If and when these efforts succeed, it will have drastic implications for future missions to Mars. Not only will great care need to be taken to protect Martian life from contamination by Earth organisms, but precautions must be taken to prevent the same from happening to Earth (aka. Planetary Protection). In a recent study, a team from the University of New South Wales (UNSW) in Sydney, Australia, recommends that legal or normative frameworks be adopted now to ensure that future missions do not threaten sites where evidence of life (past or present) might be found.

The study was led by Clare Fletcher, a Ph.D. student with the Australian Centre for Astrobiology (ACA) and Earth and Sustainability Science Research Centre at UNSW. She was joined by Professor Martin Van Kranendonk, a researcher with the ACA and the head of the School of Earth and Planetary Sciences at Curtin University, and Professor Carol Oliver of the School of Biological, Earth & Environmental Sciences at UNSW. Their research paper, “Exogeoconservation of Mars,” appeared on April 21st in Space Policy.

The search for life on Mars can be traced to the late 19th and early 20th centuries when Percival Lowell made extensive observations from his observatory in Flagstaff, Arizona.
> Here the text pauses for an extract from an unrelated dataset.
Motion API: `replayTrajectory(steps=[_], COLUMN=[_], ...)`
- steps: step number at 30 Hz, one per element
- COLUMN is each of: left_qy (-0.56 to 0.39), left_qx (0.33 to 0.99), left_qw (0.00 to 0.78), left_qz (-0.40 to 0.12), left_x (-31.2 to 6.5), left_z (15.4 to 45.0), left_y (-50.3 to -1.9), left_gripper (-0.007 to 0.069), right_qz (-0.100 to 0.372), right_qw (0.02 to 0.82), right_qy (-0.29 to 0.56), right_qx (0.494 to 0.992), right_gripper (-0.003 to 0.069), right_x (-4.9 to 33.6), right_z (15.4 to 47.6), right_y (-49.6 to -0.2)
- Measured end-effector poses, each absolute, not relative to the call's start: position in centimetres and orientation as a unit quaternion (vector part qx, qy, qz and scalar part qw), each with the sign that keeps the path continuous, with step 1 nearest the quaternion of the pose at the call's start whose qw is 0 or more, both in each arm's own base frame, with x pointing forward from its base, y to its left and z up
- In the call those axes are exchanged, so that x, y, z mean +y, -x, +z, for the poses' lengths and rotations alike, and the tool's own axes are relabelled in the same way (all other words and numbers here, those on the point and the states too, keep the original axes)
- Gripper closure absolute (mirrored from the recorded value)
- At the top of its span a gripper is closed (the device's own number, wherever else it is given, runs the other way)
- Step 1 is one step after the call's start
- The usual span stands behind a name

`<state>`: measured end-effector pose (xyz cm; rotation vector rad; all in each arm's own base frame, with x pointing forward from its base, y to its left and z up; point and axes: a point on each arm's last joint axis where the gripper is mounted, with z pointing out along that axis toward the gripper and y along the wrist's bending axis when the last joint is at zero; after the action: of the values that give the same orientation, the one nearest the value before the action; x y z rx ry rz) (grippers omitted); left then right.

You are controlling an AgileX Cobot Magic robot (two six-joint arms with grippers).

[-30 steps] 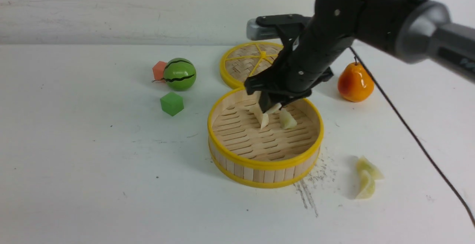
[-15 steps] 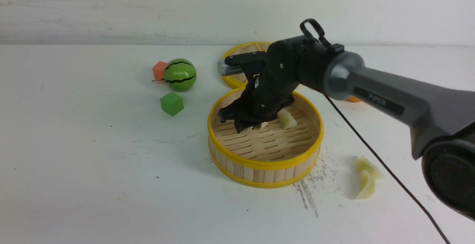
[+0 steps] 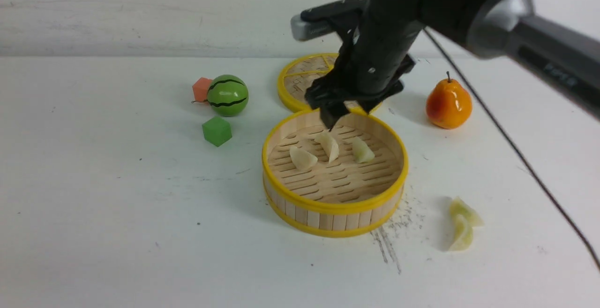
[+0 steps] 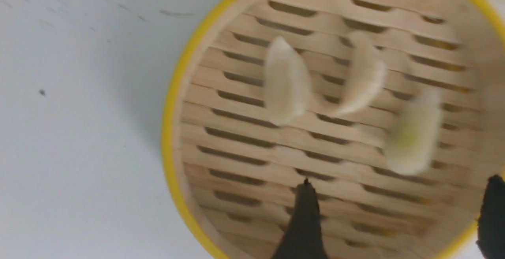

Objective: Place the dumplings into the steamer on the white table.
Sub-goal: 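Reach for and grasp a dumpling lying on the table beside the steamer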

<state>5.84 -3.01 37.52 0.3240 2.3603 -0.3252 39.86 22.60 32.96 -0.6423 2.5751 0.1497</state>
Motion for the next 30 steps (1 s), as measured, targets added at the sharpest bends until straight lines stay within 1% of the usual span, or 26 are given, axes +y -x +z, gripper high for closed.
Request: replayTrajectory(steps=[1,3,6,7,9,12,16,17,19,21,24,30], left_qy=[-0.126,-0.125,-0.125,-0.125,-0.125,-0.125,-0.125,-0.126,-0.135,-0.140,-0.143,-0.143], left_qx=[0.916,0.916,0.915,0.915,0.915,0.915,0.915,0.914,0.913,0.912,0.912,0.912], left_qw=[0.361,0.362,0.365,0.365,0.366,0.367,0.370,0.370,0.371,0.372,0.373,0.373], left_qz=[-0.124,-0.123,-0.116,-0.116,-0.114,-0.112,-0.106,-0.105,-0.100,-0.097,-0.096,-0.094], left_x=[-3.0,-3.0,-2.9,-2.9,-2.8,-2.8,-2.7,-2.7,-2.7,-2.7,-2.6,-2.6], left_z=[37.5,37.5,37.5,37.5,37.5,37.5,37.6,37.6,37.6,37.6,37.6,37.6], left_y=[-5.9,-5.9,-5.9,-5.9,-6.0,-6.0,-6.0,-6.0,-6.1,-6.1,-6.1,-6.1], left_gripper=[0.0611,0.0611,0.0609,0.0609,0.0608,0.0604,0.0598,0.0598,0.0596,0.0596,0.0594,0.0589], right_qz=[0.038,0.027,0.023,0.023,0.013,0.006,0.017,0.020,0.028,0.033,0.035,0.041], right_qw=[0.251,0.261,0.249,0.249,0.204,0.165,0.157,0.162,0.160,0.163,0.160,0.165], right_qy=[0.233,0.223,0.192,0.190,0.159,0.122,0.051,0.047,-0.001,-0.035,-0.060,-0.066], right_qx=[0.939,0.939,0.949,0.949,0.966,0.979,0.986,0.985,0.987,0.986,0.985,0.983], right_gripper=[0.0128,0.0147,0.0183,0.0185,0.0209,0.0221,0.0224,0.0224,0.0222,0.0213,0.0202,0.0198], right_x=[21.8,20.4,17.8,17.7,15.4,13.6,11.9,11.9,11.1,10.5,10.1,10.4], right_z=[34.3,35.7,36.2,36.2,34.4,31.5,26.1,26.2,23.0,21.2,19.5,17.0], right_y=[-39.4,-38.7,-37.4,-37.5,-35.9,-34.2,-32.4,-32.5,-32.0,-32.0,-32.3,-33.5])
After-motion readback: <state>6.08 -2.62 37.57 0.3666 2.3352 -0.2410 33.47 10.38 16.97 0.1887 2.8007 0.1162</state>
Inspired by Schiaparelli’s illustrations of the Martian surface (which featured linear features he called “canali”), Lowell recorded what he also believed were canals and spent many years searching for other indications of infrastructure and an advanced civilization. During the ensuing decades, observatories worldwide observed Mars closely, looking for indications of life and similarities with Earth.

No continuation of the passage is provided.